This week, FIFA is hosting a conference on the World Cup in history. Scholars from throughout the world are gathering to look at how the World Cup has been more than just a sporting event, filtering into the politics, society, and economics. At the conference, however, two scholars have made some rather bold claims about the connections between the World Cup and politics:
Soccer’s biggest prize may have twice been won with the help of dictators fixing matches for the host team.
Argentina’s triumph in 1978 and Italy’s in 1934 were said to be influenced by military leaders seeking propaganda coups, delegates were told Thursday at a symposium titled ”The Relevance and Impact of FIFA World Cups.”
”It’s the same old story: Sport and politics are brothers and sometimes sport is under the other brother,” Italian writer Marco Impiglia told The Associated Press.
Impiglia presented a paper suggesting Benito Mussolini ensured favorable refereeing decisions, helping the Italian team win.
Raanan Rein, an Israeli professor of Latin American history, said he was ”100 percent persuaded” that Argentina’s military junta influenced a 6-0 win against Peru. The match is a notorious chapter of World Cup lore and ensured Argentina advanced to the final instead of great rival Brazil.
Certainly, there is little doubt that dictatorships benefited from World Cup victories, and it is not even limited to Argentina and Italy. Though Brazil was not the host country in 1970 (Mexico was), its victory there and its status as the first ever tri-champion allowed dictator Emilio Garrastazu Medici to lead the country into the worst excesses of nationalistic pride, even while the military dictatorship was at the height of its most repressive phase. Certainly, dictatorships and repressive governments have benefited from World Cup victories in the past. Nonetheless, as tantalizing and fascinating as the idea is, the key sentence from the article is really this:
Still, Rein and Impiglia said their claims lack documentary proof.

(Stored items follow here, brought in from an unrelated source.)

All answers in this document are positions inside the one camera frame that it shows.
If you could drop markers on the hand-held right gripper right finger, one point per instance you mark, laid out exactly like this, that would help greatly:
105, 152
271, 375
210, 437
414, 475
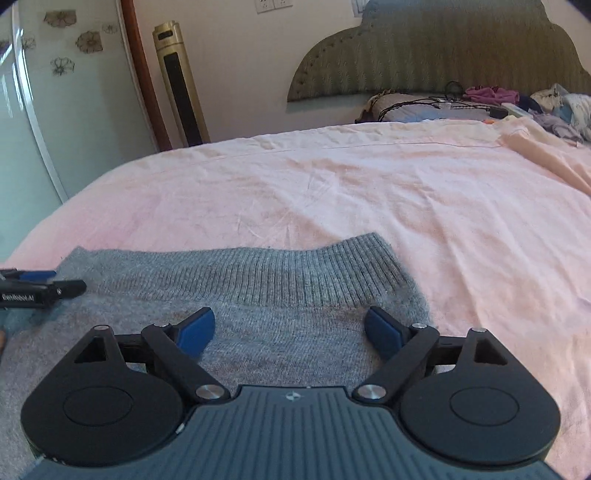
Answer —
385, 330

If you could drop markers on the patterned pillow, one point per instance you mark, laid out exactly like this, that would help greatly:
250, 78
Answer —
392, 108

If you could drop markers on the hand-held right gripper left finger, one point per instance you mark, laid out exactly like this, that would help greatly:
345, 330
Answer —
196, 332

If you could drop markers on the olive padded headboard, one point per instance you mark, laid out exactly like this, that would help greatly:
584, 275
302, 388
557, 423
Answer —
415, 55

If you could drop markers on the brown wooden door frame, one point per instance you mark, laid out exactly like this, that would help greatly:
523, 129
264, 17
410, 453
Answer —
143, 78

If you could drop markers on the gold tower fan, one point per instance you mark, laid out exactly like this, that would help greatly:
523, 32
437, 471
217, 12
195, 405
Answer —
182, 87

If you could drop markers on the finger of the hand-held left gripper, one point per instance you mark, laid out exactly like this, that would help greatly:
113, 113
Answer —
37, 275
69, 287

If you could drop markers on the pink bed sheet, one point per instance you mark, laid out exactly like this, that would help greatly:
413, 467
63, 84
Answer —
369, 194

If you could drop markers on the magenta cloth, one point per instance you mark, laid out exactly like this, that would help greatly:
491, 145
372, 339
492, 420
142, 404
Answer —
491, 95

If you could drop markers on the peach blanket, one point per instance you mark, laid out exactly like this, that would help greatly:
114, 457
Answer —
549, 147

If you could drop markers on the grey sweater with navy sleeves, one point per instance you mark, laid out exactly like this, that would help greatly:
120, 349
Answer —
277, 286

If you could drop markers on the frosted glass sliding door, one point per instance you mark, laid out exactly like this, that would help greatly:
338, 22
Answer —
69, 115

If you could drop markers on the white wall socket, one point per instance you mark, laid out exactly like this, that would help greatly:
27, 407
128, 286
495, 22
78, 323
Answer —
264, 5
282, 3

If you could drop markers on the pile of light clothes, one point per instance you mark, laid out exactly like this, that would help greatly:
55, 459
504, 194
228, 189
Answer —
563, 108

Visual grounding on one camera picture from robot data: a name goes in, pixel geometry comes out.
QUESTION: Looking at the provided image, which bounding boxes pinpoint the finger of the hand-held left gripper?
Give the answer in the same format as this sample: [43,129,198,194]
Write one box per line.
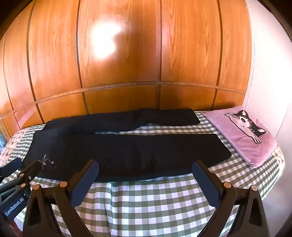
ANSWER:
[0,158,22,178]
[0,160,43,194]

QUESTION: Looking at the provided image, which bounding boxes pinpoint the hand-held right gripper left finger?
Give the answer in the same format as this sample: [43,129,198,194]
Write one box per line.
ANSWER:
[23,160,99,237]

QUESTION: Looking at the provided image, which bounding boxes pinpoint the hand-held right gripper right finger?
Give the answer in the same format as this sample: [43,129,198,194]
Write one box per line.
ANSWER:
[192,160,267,237]

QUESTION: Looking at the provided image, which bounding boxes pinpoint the wooden wardrobe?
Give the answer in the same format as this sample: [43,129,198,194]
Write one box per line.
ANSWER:
[0,0,255,137]

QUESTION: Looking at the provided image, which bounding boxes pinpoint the green checkered bedsheet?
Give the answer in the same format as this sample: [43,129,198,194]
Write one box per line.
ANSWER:
[0,110,284,237]

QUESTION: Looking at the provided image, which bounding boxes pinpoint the black pants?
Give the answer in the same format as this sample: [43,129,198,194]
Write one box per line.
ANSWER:
[22,109,231,183]

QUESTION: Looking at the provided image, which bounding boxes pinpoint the pink cat print pillow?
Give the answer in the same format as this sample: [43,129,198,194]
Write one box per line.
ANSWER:
[203,105,278,169]

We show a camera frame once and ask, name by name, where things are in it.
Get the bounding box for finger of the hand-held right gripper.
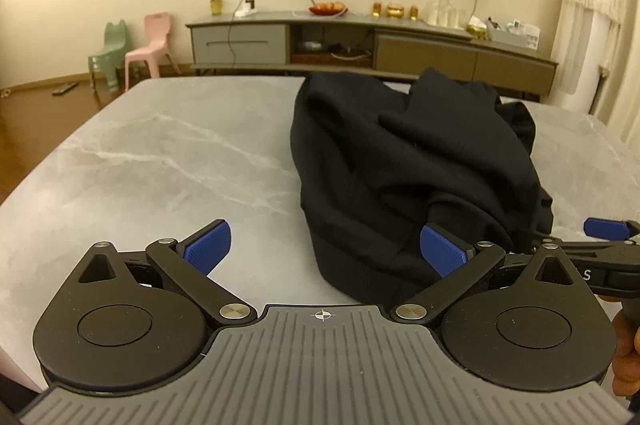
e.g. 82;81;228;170
559;240;640;262
583;217;640;242

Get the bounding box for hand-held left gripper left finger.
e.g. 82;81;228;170
75;219;257;324

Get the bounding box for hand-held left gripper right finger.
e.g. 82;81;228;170
392;224;576;323

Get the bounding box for black pants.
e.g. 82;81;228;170
289;68;555;306

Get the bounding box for person's right hand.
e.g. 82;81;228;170
611;310;640;401

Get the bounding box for grey low tv cabinet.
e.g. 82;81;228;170
185;10;560;103

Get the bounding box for white storage box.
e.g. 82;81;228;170
486;19;542;51

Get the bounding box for pink plastic chair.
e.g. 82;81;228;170
124;12;173;90

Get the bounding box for white lace curtain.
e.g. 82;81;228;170
550;0;626;116

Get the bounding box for green plastic chair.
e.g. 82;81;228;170
87;20;130;92

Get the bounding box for group of clear glasses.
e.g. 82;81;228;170
424;0;466;28

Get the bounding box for red fruit plate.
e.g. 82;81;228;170
308;1;348;16

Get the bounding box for black power strip cable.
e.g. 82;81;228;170
226;0;248;61

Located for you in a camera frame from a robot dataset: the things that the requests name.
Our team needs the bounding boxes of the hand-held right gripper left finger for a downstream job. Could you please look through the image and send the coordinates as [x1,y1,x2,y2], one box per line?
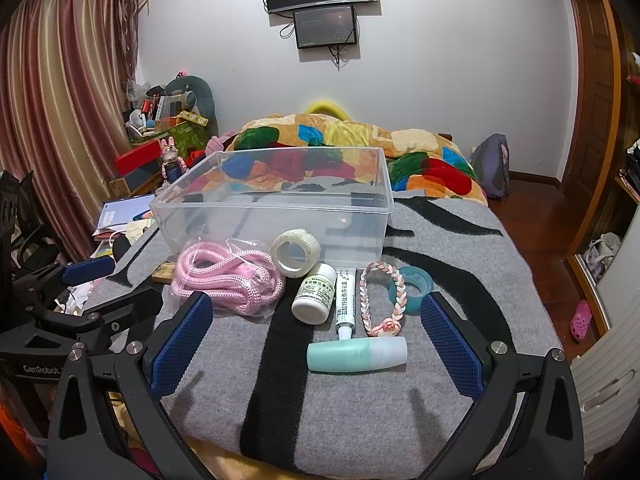
[46,291,216,480]

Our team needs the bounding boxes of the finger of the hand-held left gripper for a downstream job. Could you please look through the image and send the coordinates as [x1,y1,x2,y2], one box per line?
[10,257,116,297]
[30,284,165,346]

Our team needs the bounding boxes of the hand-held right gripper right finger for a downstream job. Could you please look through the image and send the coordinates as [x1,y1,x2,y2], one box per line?
[420,290,587,480]

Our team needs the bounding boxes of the stack of papers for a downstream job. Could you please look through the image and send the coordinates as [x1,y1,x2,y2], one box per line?
[92,195,157,242]

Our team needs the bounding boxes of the teal tape roll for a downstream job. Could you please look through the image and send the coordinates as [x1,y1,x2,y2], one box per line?
[388,265,434,317]

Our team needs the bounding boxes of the mint green bottle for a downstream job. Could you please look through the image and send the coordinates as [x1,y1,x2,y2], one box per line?
[306,337,409,374]

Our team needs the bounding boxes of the dark blue box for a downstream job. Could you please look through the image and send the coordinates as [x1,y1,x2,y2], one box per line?
[122,167,164,192]

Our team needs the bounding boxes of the white ointment tube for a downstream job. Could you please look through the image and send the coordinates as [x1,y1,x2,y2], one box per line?
[333,267,359,344]

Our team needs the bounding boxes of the grey black striped blanket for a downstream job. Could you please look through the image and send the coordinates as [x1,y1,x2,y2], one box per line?
[82,187,564,467]

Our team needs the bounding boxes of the red box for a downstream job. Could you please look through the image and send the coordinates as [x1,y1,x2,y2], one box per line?
[114,139,164,176]

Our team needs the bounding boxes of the pink clog shoe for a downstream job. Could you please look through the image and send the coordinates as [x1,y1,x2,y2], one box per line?
[569,299,594,344]

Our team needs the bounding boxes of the white medicine bottle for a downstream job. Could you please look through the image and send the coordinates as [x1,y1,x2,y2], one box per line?
[291,263,339,325]

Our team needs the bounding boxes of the pink bunny figure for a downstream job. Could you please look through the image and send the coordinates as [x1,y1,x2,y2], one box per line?
[160,137,188,182]

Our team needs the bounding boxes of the clear plastic storage box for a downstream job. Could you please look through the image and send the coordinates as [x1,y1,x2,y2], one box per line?
[149,146,396,269]

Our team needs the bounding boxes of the white tape roll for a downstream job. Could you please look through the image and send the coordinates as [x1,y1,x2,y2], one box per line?
[271,229,323,278]

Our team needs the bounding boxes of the white plastic cabinet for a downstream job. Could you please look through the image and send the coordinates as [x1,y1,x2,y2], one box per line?
[569,310,640,467]

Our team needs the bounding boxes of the green cardboard box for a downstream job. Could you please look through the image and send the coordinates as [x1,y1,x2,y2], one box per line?
[154,119,209,157]

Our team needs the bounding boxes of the white handbag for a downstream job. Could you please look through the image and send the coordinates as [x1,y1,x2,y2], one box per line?
[584,232,622,281]

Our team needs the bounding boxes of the grey purple backpack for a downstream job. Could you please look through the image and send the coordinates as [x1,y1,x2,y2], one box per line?
[469,133,511,200]

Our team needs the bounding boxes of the colourful patchwork quilt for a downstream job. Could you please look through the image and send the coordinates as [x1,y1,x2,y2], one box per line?
[190,112,489,207]

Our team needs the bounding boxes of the striped red gold curtain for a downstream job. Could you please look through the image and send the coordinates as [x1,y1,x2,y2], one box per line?
[0,0,142,262]

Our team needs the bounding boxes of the grey neck pillow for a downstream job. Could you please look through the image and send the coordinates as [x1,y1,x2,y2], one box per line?
[164,76,217,128]

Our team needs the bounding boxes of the yellow pillow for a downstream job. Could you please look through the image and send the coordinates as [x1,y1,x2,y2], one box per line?
[303,101,352,122]

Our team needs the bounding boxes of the pink white braided bracelet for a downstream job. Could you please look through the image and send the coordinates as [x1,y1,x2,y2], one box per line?
[357,261,404,339]

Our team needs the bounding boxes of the pink rope in plastic bag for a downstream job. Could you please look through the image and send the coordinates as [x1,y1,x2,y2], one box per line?
[169,239,287,318]

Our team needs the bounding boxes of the wooden door frame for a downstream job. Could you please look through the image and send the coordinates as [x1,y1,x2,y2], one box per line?
[564,0,627,266]

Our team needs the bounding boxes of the black monitor cables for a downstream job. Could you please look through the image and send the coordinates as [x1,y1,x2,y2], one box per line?
[327,45,352,72]

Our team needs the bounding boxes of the small black wall monitor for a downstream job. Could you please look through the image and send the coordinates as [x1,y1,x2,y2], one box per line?
[293,4,360,50]

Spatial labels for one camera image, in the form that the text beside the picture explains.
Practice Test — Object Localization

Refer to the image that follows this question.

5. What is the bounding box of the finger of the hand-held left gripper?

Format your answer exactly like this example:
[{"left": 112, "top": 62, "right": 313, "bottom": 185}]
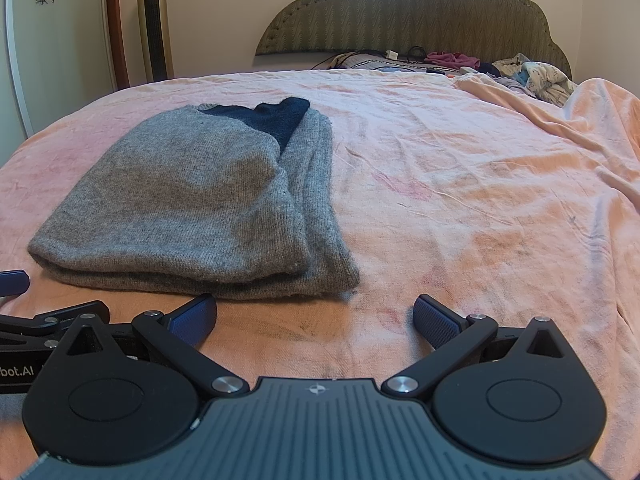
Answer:
[
  {"left": 0, "top": 300, "right": 111, "bottom": 352},
  {"left": 0, "top": 269, "right": 31, "bottom": 297}
]

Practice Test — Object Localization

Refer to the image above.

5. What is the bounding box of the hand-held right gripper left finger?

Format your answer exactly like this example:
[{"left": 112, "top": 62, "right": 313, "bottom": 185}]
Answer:
[{"left": 62, "top": 293, "right": 251, "bottom": 402}]

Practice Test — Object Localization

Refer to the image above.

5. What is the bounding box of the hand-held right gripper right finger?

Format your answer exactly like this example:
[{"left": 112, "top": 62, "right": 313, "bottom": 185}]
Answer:
[{"left": 381, "top": 294, "right": 572, "bottom": 402}]

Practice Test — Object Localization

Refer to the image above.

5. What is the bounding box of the grey sweater with navy sleeves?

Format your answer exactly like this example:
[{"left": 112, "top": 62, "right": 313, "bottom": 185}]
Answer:
[{"left": 27, "top": 96, "right": 362, "bottom": 302}]

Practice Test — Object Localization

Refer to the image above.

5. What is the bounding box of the pink blanket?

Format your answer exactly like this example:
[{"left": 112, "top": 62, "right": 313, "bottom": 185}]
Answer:
[{"left": 0, "top": 69, "right": 640, "bottom": 466}]

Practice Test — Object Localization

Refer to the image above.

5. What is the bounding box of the flower-patterned sliding door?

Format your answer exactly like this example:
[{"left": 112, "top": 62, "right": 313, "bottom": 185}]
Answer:
[{"left": 0, "top": 0, "right": 118, "bottom": 161}]

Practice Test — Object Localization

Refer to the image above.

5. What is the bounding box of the pale blue floral cloth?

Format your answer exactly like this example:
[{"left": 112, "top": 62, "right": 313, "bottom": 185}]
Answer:
[{"left": 510, "top": 60, "right": 573, "bottom": 107}]

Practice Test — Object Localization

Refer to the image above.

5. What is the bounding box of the magenta cloth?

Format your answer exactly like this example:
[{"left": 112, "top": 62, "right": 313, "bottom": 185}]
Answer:
[{"left": 425, "top": 51, "right": 481, "bottom": 72}]

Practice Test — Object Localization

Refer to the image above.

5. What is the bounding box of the grey striped pillow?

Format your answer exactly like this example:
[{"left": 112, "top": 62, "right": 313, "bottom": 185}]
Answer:
[{"left": 327, "top": 51, "right": 451, "bottom": 77}]

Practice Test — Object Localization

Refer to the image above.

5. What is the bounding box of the beige patterned cloth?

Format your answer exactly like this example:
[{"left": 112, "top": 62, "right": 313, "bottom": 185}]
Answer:
[{"left": 492, "top": 53, "right": 528, "bottom": 77}]

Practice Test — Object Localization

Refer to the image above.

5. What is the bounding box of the gold tower heater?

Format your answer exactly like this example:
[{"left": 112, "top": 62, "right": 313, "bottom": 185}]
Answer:
[{"left": 136, "top": 0, "right": 175, "bottom": 83}]

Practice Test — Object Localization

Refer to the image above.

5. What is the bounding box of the olive padded headboard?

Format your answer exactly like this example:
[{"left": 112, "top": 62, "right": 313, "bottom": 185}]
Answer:
[{"left": 255, "top": 0, "right": 573, "bottom": 81}]

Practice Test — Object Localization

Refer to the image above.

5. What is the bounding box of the black cable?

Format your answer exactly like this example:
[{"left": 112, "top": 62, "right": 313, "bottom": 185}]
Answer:
[{"left": 310, "top": 46, "right": 431, "bottom": 68}]

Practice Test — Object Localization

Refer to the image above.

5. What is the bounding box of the brown wooden door frame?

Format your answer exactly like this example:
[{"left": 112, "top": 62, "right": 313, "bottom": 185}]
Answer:
[{"left": 105, "top": 0, "right": 132, "bottom": 92}]

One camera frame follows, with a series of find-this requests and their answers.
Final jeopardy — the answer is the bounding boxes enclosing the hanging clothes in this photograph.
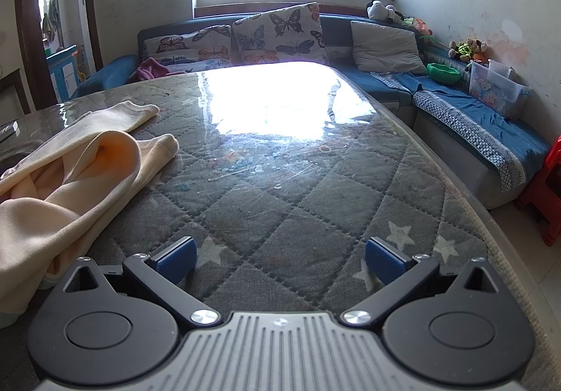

Suffice to say, that’s a pretty big problem. That’s not to say the allegations are totally baseless – for years, there have been allegations and oral accounts from participants or politicians suggesting that Argentina’s 6-0 defeat of Peru in particular was suspect and may have counted on support from any number of officials, be they Peruvian coaches or players, or the referees themselves. Nonetheless, these allegations have generally been whispers, with a lot of contradictions between stories and not a lot of corroborating evidence. Documentary evidence could go far in helping clarify the issue, but that is something Rein and Impiglia lack. One can be “totally convinced” that match-fixing took place, but that does not address the actual issue of whether there is enough evidence to empirically say it did indeed occur. Indeed, although the allegation of manipulating the 1978 or 1934 World Cups is a sexy argument, it distracts from perhaps the more important (and demonstrable) fact that, regardless of whether or not regimes fixed matches, the World Cup played a key role in drumming up popular support for brutal regimes not just in Argentina and Italy, but in Brazil as well. Indeed, the World Cup was and continues to be one of the most visible forms of ultranationalism and sport in the world today, regardless of regime types or match-fixing.